§ Exercise directions: Omit every picture and return the rest of the data unaltered.
'''
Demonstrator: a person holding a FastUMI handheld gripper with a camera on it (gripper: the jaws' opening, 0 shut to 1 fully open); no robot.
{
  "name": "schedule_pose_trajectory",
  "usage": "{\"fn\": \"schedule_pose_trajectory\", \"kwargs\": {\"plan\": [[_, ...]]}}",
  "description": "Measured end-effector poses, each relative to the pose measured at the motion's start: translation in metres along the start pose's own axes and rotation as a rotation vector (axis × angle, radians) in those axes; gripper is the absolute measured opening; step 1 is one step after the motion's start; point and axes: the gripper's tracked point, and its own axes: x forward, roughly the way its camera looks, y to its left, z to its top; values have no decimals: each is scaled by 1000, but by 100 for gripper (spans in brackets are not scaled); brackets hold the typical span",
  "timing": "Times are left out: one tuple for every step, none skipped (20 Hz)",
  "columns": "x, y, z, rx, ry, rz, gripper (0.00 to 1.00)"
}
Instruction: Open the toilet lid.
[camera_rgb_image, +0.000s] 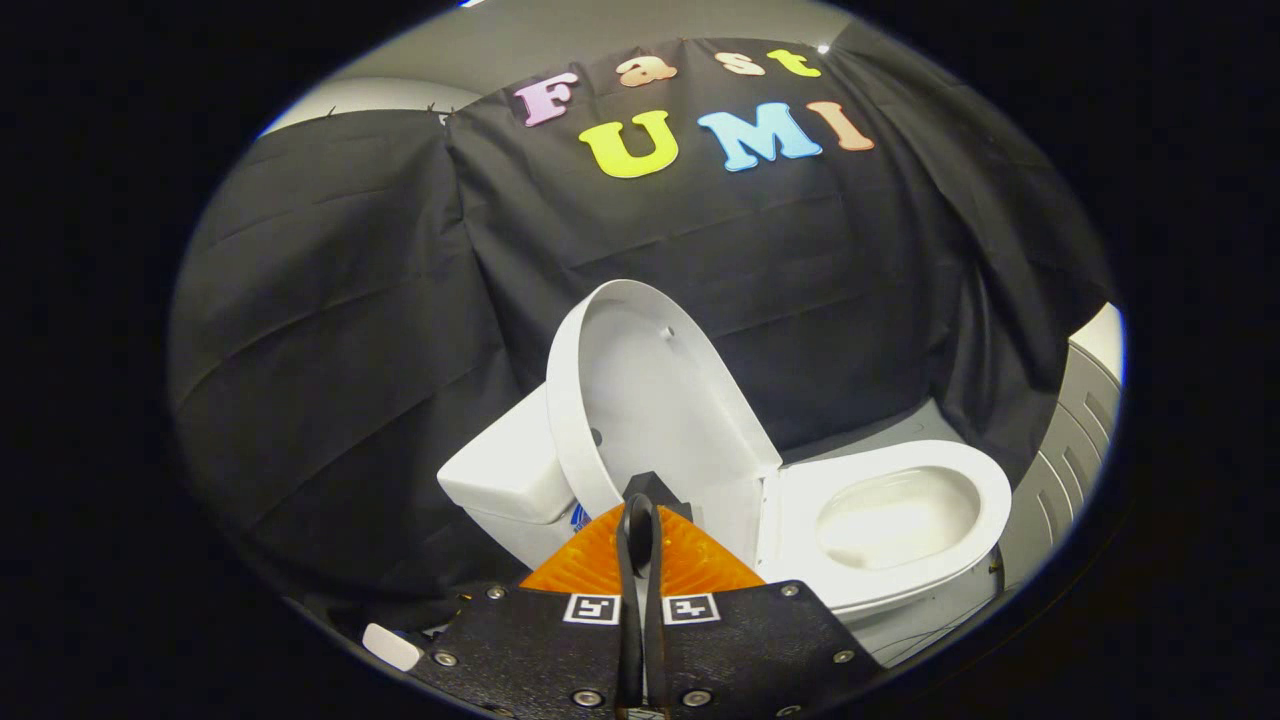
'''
§ Solution for this task:
Demonstrator: a person holding a FastUMI handheld gripper with a camera on it (gripper: the jaws' opening, 0 shut to 1 fully open); no robot.
{
  "name": "schedule_pose_trajectory",
  "usage": "{\"fn\": \"schedule_pose_trajectory\", \"kwargs\": {\"plan\": [[_, ...]]}}",
  "description": "Measured end-effector poses, each relative to the pose measured at the motion's start: translation in metres along the start pose's own axes and rotation as a rotation vector (axis × angle, radians) in those axes; gripper is the absolute measured opening; step 1 is one step after the motion's start; point and axes: the gripper's tracked point, and its own axes: x forward, roughly the way its camera looks, y to its left, z to its top; values have no decimals: each is scaled by 1000, but by 100 for gripper (spans in brackets are not scaled); brackets hold the typical span",
  "timing": "Times are left out: one tuple for every step, none skipped (20 Hz)",
  "columns": "x, y, z, rx, ry, rz, gripper (0.00 to 1.00)"
}
Instruction: Open the toilet lid.
[camera_rgb_image, +0.000s] 

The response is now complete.